An extraordinary war of words has erupted in the Canadian press over the controversial issue of Islamic dress for women in Afghanistan and Western involvement or interference, depending on your political point of view, in that country.
Highly decorated war reporter Scott Taylor, who is a staunch critic of American involvement in the Kosovo, Iraq and Afghanistan wars, has fired a powerful broadside at Canadian colleague Rosie DiManno over whether western journalists should “when in Rome do as the Romans do,” that is dress according to Afghan Islamic custom.
He wrote: “I also understand that being a western female journalist in such an Islamic fundamentalist society would pose an even steeper cultural hurdle to overcome. On the flip side of that, the entrenched and firmly enforced divide between the sexes in that part of the world makes it all but impossible for a male foreign reporter to get any sense of a female Afghan viewpoint.

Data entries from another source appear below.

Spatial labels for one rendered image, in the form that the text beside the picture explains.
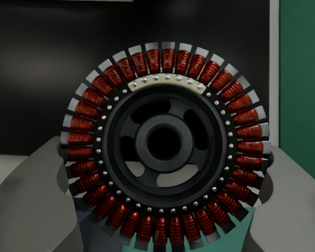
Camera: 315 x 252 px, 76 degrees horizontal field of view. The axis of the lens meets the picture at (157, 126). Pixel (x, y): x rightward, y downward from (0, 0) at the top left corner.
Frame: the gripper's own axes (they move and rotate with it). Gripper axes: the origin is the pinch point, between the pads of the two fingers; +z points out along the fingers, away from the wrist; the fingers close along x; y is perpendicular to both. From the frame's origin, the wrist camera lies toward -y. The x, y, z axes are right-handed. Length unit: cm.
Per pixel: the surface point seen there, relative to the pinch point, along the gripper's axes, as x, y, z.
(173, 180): 1.2, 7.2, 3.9
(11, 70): -14.1, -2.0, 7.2
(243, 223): 38, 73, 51
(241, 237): 37, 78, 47
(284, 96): 11.5, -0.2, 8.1
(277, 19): 10.9, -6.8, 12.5
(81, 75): -7.6, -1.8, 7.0
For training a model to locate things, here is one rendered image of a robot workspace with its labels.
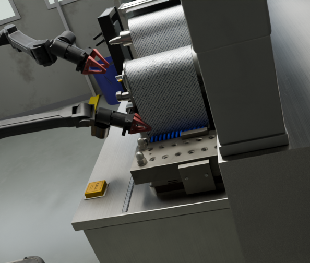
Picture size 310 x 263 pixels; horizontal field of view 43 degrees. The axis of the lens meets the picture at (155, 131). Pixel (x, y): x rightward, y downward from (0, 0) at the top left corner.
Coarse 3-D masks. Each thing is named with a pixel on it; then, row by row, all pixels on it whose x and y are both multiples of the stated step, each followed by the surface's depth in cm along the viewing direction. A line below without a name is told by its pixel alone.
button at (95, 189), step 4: (104, 180) 149; (88, 184) 150; (92, 184) 149; (96, 184) 148; (100, 184) 148; (104, 184) 148; (88, 188) 148; (92, 188) 147; (96, 188) 146; (100, 188) 145; (104, 188) 147; (88, 192) 145; (92, 192) 145; (96, 192) 144; (100, 192) 144; (88, 196) 146; (92, 196) 146; (96, 196) 145
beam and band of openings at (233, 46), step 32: (192, 0) 39; (224, 0) 39; (256, 0) 38; (192, 32) 41; (224, 32) 40; (256, 32) 40; (224, 64) 42; (256, 64) 42; (224, 96) 44; (256, 96) 44; (224, 128) 46; (256, 128) 46
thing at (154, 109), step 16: (160, 96) 136; (176, 96) 136; (192, 96) 135; (144, 112) 140; (160, 112) 139; (176, 112) 139; (192, 112) 138; (160, 128) 143; (176, 128) 142; (192, 128) 141
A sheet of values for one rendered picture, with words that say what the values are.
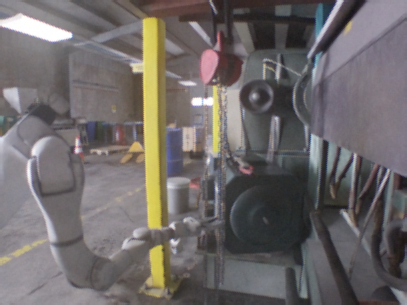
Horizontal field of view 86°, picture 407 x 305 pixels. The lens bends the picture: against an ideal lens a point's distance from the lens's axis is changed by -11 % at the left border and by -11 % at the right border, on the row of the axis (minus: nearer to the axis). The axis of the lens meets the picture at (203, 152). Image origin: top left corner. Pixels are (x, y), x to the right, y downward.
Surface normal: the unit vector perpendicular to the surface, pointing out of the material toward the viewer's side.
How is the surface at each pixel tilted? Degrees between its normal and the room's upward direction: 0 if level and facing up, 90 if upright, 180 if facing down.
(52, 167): 67
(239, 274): 90
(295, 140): 90
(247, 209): 88
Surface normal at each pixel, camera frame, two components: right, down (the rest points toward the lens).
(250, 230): 0.00, 0.21
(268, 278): -0.27, 0.14
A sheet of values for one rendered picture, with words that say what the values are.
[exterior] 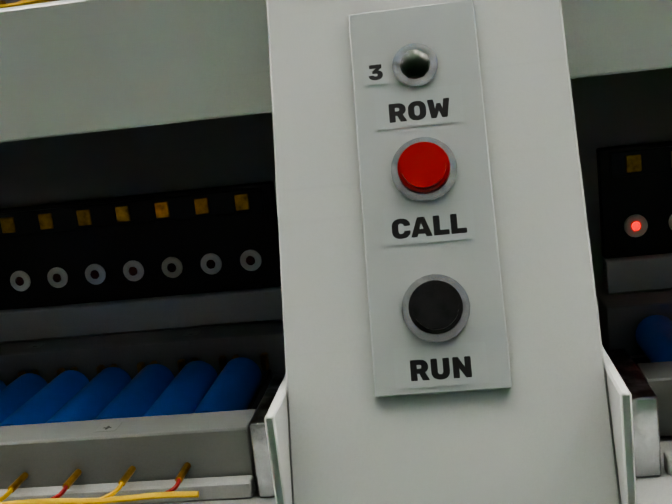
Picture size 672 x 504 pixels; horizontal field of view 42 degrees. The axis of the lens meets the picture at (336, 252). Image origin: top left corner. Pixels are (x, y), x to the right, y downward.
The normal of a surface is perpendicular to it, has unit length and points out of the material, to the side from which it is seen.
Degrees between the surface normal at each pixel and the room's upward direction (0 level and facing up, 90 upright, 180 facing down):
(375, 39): 90
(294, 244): 90
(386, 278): 90
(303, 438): 90
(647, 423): 113
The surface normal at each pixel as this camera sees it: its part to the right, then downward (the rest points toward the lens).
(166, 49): -0.11, 0.21
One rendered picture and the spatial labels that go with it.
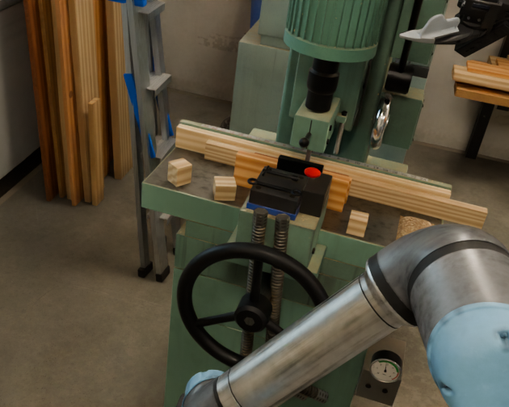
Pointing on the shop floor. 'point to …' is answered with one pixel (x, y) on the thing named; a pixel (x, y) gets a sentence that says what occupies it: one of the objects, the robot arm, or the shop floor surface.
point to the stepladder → (148, 120)
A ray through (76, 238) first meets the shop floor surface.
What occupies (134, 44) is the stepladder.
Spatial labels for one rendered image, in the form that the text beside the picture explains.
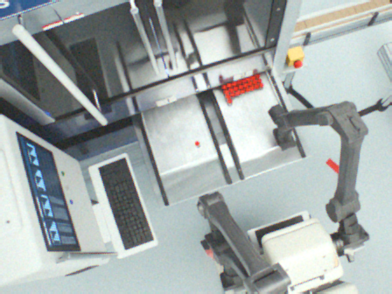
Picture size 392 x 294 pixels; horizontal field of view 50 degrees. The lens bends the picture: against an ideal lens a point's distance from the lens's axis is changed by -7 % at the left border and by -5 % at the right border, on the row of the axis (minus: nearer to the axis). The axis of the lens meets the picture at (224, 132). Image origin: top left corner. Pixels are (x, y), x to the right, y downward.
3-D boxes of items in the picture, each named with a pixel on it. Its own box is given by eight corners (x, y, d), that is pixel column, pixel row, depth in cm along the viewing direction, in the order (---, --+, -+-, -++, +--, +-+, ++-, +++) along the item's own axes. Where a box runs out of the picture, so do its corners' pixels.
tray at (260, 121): (213, 92, 199) (213, 89, 195) (266, 73, 201) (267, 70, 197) (239, 161, 190) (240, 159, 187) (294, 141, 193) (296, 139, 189)
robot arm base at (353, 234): (340, 250, 148) (370, 239, 149) (337, 233, 145) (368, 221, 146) (331, 237, 156) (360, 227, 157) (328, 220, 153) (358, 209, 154)
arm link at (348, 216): (345, 231, 147) (357, 224, 148) (341, 207, 143) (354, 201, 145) (331, 220, 155) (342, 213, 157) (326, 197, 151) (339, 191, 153)
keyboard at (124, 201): (98, 168, 198) (96, 166, 195) (125, 157, 199) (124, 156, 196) (125, 250, 188) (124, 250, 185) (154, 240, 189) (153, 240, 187)
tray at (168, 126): (138, 104, 197) (136, 101, 194) (192, 86, 200) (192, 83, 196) (160, 174, 189) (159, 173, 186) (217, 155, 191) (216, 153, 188)
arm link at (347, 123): (347, 133, 119) (374, 120, 121) (319, 107, 128) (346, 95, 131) (337, 227, 148) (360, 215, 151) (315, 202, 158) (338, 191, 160)
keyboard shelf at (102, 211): (73, 173, 200) (72, 172, 197) (127, 153, 202) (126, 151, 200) (102, 265, 189) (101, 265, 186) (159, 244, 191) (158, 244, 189)
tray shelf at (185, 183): (129, 109, 199) (128, 108, 197) (271, 61, 204) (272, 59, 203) (160, 209, 187) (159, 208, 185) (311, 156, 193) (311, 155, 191)
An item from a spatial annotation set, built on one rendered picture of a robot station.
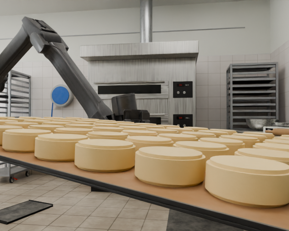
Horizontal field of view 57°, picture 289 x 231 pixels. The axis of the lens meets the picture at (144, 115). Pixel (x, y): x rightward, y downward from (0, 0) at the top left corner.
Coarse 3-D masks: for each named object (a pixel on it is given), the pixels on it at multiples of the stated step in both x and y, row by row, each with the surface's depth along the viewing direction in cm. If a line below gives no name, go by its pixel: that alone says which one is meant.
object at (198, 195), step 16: (32, 160) 23; (96, 176) 19; (112, 176) 19; (128, 176) 19; (160, 192) 16; (176, 192) 16; (192, 192) 16; (208, 192) 16; (208, 208) 14; (224, 208) 14; (240, 208) 14; (256, 208) 14; (272, 208) 14; (288, 208) 14; (272, 224) 12; (288, 224) 12
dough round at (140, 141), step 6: (126, 138) 28; (132, 138) 26; (138, 138) 26; (144, 138) 27; (150, 138) 27; (156, 138) 27; (162, 138) 28; (168, 138) 28; (138, 144) 25; (144, 144) 25; (150, 144) 25; (156, 144) 25; (162, 144) 25; (168, 144) 26
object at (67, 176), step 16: (0, 160) 24; (16, 160) 22; (64, 176) 19; (80, 176) 18; (128, 192) 16; (144, 192) 15; (176, 208) 14; (192, 208) 13; (240, 224) 12; (256, 224) 12
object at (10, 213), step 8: (32, 200) 327; (8, 208) 301; (16, 208) 301; (24, 208) 301; (32, 208) 301; (40, 208) 301; (48, 208) 306; (0, 216) 276; (8, 216) 276; (16, 216) 276; (24, 216) 280
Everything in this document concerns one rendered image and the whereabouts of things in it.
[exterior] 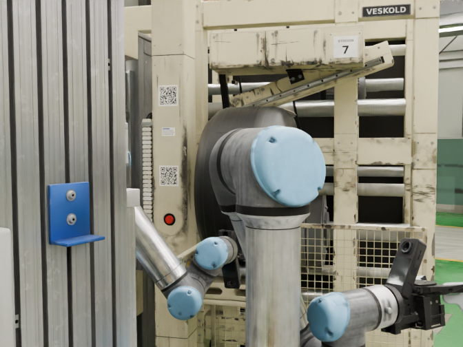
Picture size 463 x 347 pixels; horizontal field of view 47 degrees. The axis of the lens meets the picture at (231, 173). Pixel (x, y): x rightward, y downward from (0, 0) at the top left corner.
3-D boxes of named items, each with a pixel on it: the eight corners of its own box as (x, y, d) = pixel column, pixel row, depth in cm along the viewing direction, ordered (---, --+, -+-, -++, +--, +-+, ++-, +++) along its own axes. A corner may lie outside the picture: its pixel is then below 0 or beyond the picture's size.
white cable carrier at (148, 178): (143, 246, 201) (142, 118, 198) (149, 244, 205) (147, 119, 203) (154, 247, 199) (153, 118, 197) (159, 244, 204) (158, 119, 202)
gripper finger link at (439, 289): (463, 290, 102) (415, 292, 103) (461, 281, 102) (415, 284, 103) (470, 295, 97) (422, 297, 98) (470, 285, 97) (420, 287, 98)
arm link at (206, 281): (163, 302, 130) (187, 265, 130) (171, 289, 142) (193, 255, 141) (190, 320, 130) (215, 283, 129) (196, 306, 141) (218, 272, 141)
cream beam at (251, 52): (209, 69, 216) (208, 32, 215) (224, 76, 240) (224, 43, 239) (364, 62, 201) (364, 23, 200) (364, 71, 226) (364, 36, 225)
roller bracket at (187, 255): (174, 284, 185) (174, 257, 184) (207, 260, 224) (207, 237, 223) (184, 285, 184) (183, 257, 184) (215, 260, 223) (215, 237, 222)
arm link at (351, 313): (303, 339, 94) (303, 290, 93) (351, 328, 99) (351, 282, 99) (333, 354, 87) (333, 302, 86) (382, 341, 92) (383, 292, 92)
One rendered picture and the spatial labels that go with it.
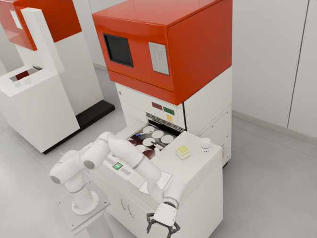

“That said, I do take issue with those foreigners, reporters included, who feel no compulsion to conform to Afghan societal rules while they are visiting. In particular, a recent column by the Toronto Star’s Rosie DiManno piqued my ire for her blatant condescension and disregard for local customs.
“Playing, no doubt, to the feminist sympathies of her Canadian readers, DiManno paints herself as a crusader for religious and gender freedoms. To those of us familiar with the cultural sensitivity and fierce pride of the Afghans, DiManno instead simply comes across as an oafish boor.”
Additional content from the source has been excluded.